Below are some records. Return exactly the lines from the one with "target: **laptop**" to the one with "target: **table leg**", and nothing else.

**Stored records:**

——————

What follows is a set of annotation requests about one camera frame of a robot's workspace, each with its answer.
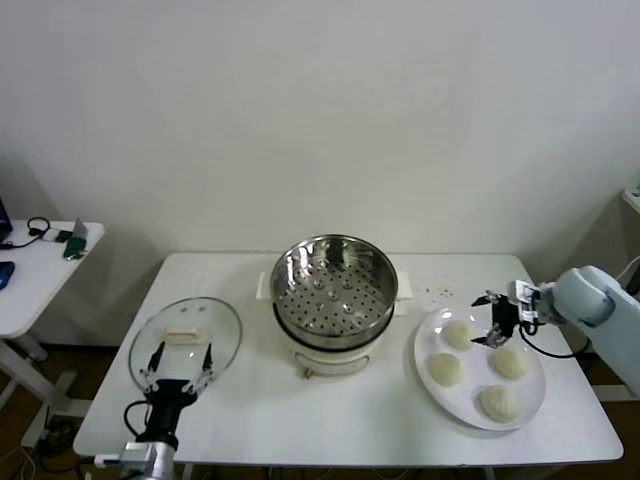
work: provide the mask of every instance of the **laptop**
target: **laptop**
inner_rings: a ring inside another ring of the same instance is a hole
[[[0,242],[3,242],[12,231],[11,220],[9,220],[9,215],[7,215],[7,211],[4,209],[2,199],[0,198]]]

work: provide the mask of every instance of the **dough ball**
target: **dough ball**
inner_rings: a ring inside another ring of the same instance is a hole
[[[429,360],[429,373],[443,387],[452,387],[464,380],[460,360],[450,353],[436,353]]]
[[[444,329],[444,338],[456,350],[469,350],[473,347],[472,338],[479,337],[471,322],[452,320]]]
[[[487,415],[497,422],[507,423],[520,415],[518,398],[501,385],[485,388],[480,394],[480,403]]]
[[[529,361],[523,352],[502,347],[493,353],[493,369],[503,377],[517,380],[529,370]]]

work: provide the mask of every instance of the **table leg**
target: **table leg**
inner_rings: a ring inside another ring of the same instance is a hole
[[[0,368],[20,385],[53,408],[64,409],[70,400],[58,390],[29,362],[14,352],[6,343],[0,341]]]
[[[40,346],[38,342],[29,334],[24,334],[18,338],[14,338],[13,342],[17,343],[27,354],[37,360],[38,362],[44,362],[47,359],[47,352]]]
[[[31,363],[31,361],[32,361],[31,358],[27,358],[27,362]],[[2,390],[2,393],[0,393],[0,410],[2,410],[4,406],[7,404],[7,402],[11,398],[11,395],[13,395],[13,392],[16,390],[17,386],[18,386],[18,382],[16,382],[12,378],[7,384],[7,386],[4,387],[4,390]]]
[[[49,419],[55,415],[83,418],[89,411],[91,400],[78,400],[66,395],[76,378],[76,372],[63,372],[53,385],[31,366],[30,359],[22,359],[2,341],[0,341],[0,369],[12,378],[12,382],[19,383],[43,402],[40,411],[22,437],[24,447],[36,446],[45,427],[47,410],[49,410]],[[5,396],[3,391],[1,397],[6,401],[11,392]]]
[[[182,471],[182,480],[191,480],[193,474],[193,463],[185,463],[184,470]]]
[[[493,471],[493,468],[484,467],[482,470],[484,473],[484,480],[496,480],[496,474]]]

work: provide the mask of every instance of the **white plate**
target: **white plate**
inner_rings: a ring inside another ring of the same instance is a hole
[[[431,313],[420,325],[416,333],[414,358],[418,374],[429,393],[449,413],[476,427],[487,430],[513,430],[531,420],[542,405],[545,394],[545,379],[538,354],[527,346],[520,337],[514,336],[506,346],[524,352],[529,359],[528,372],[518,380],[507,380],[495,372],[489,360],[495,351],[474,345],[461,352],[451,347],[442,332],[452,320],[471,321],[478,330],[478,336],[485,335],[491,326],[491,307],[452,307]],[[436,383],[428,370],[431,355],[452,353],[460,359],[464,369],[464,382],[453,387],[443,387]],[[485,387],[504,385],[518,397],[521,414],[508,423],[491,419],[482,409],[479,394]]]

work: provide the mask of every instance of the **glass lid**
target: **glass lid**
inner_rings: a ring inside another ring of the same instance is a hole
[[[145,392],[160,379],[189,380],[200,392],[224,372],[236,356],[242,324],[222,300],[181,300],[158,312],[138,332],[129,351],[129,372]]]

——————

**Response area:**
target: **laptop**
inner_rings: a ring inside another ring of the same instance is a hole
[[[0,242],[3,242],[12,231],[11,220],[9,220],[9,215],[7,215],[7,211],[4,209],[2,199],[0,198]]]

work: provide the mask of every instance of the **dough ball**
target: **dough ball**
inner_rings: a ring inside another ring of the same instance is a hole
[[[429,360],[429,373],[443,387],[452,387],[464,380],[460,360],[450,353],[436,353]]]
[[[444,329],[444,338],[456,350],[469,350],[473,347],[472,338],[479,337],[471,322],[452,320]]]
[[[487,415],[497,422],[507,423],[520,415],[518,398],[501,385],[485,388],[480,394],[480,403]]]
[[[529,361],[523,352],[502,347],[493,353],[493,369],[503,377],[517,380],[529,370]]]

work: provide the mask of every instance of the **table leg**
target: **table leg**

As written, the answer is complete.